> _EXERCISE_
Look below for the lines from the one with "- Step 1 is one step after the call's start" to the one with "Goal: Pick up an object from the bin", and copy exactly those lines, both ends included.
★ ★ ★ ★ ★
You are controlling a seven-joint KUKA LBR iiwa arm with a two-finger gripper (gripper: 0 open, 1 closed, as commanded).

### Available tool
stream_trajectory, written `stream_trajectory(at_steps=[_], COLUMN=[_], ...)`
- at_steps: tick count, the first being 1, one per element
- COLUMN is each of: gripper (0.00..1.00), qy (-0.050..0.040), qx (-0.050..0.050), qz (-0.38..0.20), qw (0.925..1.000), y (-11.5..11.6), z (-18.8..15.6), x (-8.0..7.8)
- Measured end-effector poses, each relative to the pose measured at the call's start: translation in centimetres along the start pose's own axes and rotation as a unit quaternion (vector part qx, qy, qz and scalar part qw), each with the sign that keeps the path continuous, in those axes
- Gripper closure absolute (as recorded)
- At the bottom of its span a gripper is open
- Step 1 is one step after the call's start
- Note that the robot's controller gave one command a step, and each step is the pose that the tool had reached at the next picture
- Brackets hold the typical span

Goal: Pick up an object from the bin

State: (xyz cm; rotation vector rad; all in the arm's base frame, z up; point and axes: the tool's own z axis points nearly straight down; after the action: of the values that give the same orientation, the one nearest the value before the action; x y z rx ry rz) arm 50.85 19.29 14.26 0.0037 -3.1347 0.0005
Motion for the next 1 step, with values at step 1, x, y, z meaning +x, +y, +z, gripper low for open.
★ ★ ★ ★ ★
> _WORKED SOLUTION_
- Step 1 is one step after the call's start
- Note that the robot's controller gave one command a step, and each step is the pose that the tool had reached at the next picture
- Brackets hold the typical span

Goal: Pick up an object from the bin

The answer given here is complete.